[Opening Extracted entries section]

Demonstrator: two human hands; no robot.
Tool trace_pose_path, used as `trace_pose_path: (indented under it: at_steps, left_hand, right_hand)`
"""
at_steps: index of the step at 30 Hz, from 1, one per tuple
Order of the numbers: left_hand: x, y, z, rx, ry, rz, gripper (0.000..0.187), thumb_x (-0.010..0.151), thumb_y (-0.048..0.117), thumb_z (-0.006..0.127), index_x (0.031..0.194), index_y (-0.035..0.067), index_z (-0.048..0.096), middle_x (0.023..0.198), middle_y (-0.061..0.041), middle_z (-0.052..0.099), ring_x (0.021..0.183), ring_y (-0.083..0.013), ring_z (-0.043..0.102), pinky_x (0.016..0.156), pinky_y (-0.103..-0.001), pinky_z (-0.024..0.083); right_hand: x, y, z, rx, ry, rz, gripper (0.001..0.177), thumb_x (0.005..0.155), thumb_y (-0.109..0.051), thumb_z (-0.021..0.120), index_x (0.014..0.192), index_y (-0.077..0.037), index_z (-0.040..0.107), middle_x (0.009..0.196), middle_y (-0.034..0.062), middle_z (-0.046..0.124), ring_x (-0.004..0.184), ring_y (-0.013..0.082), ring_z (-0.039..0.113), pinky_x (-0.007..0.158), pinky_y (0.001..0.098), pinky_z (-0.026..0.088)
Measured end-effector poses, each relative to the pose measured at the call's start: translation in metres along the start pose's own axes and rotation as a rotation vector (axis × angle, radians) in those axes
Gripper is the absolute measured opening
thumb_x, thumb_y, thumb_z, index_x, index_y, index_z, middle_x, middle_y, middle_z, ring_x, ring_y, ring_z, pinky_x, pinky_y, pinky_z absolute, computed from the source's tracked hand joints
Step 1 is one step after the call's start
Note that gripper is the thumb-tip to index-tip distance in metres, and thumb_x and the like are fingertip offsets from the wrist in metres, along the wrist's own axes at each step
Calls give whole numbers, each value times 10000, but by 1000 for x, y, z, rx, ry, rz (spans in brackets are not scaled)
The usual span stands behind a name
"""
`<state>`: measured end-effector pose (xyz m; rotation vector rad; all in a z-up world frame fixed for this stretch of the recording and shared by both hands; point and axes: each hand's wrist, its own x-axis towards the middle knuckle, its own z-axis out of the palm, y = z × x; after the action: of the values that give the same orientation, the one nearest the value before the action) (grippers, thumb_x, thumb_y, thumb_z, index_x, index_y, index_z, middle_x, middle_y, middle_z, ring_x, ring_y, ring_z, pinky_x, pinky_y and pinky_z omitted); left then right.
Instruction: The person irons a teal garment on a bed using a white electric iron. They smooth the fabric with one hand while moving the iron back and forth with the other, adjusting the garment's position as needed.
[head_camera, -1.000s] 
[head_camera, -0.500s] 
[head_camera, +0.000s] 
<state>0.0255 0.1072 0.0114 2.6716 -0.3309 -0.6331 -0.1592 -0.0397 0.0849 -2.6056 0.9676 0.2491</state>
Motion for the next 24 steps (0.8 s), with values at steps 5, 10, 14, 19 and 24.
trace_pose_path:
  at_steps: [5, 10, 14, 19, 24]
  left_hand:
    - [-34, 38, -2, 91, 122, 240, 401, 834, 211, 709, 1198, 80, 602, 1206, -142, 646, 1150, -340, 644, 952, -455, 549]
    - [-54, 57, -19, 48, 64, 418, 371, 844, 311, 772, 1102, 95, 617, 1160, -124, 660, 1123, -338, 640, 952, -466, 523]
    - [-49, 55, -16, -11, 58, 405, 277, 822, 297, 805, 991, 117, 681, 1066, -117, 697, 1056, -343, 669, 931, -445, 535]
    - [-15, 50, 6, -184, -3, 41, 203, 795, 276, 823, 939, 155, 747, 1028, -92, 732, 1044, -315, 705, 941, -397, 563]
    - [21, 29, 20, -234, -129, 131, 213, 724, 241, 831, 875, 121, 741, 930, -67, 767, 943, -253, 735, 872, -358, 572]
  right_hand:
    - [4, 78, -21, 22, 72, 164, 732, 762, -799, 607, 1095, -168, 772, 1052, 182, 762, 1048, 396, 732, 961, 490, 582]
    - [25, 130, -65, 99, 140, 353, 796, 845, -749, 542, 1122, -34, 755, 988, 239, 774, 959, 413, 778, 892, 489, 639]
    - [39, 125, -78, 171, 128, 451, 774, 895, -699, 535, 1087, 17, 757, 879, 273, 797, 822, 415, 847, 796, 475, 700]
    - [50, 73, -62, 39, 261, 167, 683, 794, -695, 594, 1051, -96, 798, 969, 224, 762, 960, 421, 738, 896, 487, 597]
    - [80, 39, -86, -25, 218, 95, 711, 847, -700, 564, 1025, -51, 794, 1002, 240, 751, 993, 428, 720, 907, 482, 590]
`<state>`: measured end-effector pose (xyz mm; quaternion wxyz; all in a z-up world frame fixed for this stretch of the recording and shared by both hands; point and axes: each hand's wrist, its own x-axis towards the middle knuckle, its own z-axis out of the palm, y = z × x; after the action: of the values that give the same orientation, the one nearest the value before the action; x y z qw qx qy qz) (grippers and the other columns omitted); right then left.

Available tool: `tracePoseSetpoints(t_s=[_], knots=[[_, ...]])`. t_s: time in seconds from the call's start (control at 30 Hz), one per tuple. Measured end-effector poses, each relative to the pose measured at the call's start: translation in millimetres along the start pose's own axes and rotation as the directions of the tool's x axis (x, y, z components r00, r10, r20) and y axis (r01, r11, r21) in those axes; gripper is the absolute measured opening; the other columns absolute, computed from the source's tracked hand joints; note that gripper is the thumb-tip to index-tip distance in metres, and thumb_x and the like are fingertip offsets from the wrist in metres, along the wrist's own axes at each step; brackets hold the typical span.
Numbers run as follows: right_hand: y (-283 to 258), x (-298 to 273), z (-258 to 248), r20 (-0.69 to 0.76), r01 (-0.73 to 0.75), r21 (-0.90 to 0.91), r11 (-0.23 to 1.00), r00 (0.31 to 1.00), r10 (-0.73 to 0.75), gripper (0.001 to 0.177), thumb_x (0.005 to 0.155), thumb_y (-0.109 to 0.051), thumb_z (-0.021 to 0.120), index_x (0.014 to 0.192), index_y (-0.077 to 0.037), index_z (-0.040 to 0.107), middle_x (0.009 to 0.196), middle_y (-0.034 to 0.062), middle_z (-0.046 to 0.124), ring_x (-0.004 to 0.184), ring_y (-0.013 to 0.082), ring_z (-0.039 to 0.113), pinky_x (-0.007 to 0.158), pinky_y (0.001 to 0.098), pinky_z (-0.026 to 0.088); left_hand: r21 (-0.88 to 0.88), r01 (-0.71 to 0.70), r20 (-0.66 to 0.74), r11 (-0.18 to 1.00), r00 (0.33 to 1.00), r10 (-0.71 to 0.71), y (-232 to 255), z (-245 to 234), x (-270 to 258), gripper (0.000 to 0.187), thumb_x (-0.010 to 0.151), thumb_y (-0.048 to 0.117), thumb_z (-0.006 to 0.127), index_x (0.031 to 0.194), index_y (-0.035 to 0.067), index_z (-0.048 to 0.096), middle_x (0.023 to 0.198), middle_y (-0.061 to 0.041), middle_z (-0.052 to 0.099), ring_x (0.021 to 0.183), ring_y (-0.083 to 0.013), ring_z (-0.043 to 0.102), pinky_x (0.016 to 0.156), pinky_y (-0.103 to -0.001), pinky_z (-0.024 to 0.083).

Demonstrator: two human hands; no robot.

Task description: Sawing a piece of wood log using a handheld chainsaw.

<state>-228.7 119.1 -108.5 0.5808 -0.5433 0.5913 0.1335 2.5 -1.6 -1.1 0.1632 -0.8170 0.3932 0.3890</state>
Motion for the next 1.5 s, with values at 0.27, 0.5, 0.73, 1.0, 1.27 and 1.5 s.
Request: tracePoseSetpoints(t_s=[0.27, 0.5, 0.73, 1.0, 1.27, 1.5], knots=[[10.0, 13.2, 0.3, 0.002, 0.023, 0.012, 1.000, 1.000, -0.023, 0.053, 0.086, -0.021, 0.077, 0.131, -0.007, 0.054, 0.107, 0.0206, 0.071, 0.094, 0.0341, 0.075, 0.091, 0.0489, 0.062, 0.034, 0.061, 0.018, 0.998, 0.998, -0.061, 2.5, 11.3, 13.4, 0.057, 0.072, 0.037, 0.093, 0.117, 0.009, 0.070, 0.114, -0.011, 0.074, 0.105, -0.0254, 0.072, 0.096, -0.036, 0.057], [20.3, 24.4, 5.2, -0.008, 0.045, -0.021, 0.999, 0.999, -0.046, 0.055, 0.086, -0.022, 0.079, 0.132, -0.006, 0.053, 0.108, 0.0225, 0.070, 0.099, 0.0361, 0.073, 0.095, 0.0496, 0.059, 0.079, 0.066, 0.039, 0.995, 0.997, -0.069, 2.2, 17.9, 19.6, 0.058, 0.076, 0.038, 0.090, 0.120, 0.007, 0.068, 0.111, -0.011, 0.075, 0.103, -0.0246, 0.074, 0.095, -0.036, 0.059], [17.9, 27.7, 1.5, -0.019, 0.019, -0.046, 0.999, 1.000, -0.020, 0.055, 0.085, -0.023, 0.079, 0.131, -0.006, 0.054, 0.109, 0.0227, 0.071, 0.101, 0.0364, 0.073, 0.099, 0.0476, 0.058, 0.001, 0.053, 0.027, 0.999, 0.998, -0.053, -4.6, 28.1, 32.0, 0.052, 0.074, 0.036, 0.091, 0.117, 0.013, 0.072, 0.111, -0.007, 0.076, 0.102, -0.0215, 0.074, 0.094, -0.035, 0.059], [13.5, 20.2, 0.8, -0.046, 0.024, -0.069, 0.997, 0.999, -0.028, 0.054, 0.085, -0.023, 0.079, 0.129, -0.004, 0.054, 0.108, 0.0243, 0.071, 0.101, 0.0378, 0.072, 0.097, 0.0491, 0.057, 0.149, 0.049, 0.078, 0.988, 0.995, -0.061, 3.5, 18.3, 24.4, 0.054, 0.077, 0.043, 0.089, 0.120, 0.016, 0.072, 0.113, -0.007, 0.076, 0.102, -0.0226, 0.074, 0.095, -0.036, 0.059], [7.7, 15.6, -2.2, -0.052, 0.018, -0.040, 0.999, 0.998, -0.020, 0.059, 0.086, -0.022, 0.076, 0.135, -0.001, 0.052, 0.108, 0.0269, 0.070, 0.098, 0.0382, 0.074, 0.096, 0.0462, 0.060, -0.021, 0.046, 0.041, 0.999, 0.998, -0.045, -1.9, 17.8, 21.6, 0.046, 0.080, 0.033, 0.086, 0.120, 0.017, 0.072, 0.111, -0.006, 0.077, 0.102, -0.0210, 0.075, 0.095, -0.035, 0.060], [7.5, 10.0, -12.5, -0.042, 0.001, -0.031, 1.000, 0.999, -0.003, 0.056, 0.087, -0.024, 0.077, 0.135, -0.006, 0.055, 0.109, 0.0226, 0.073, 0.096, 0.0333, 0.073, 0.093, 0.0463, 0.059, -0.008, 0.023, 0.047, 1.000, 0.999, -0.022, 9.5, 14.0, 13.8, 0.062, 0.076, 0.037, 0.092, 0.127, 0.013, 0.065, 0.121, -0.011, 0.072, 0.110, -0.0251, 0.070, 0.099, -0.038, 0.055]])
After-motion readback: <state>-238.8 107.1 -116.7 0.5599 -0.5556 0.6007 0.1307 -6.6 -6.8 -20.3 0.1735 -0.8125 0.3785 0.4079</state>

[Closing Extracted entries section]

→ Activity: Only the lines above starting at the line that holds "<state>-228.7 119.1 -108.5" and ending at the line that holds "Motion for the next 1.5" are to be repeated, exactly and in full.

→ The completed task:
<state>-228.7 119.1 -108.5 0.5808 -0.5433 0.5913 0.1335 2.5 -1.6 -1.1 0.1632 -0.8170 0.3932 0.3890</state>
Motion for the next 1.5 s, with values at 0.27, 0.5, 0.73, 1.0, 1.27 and 1.5 s.

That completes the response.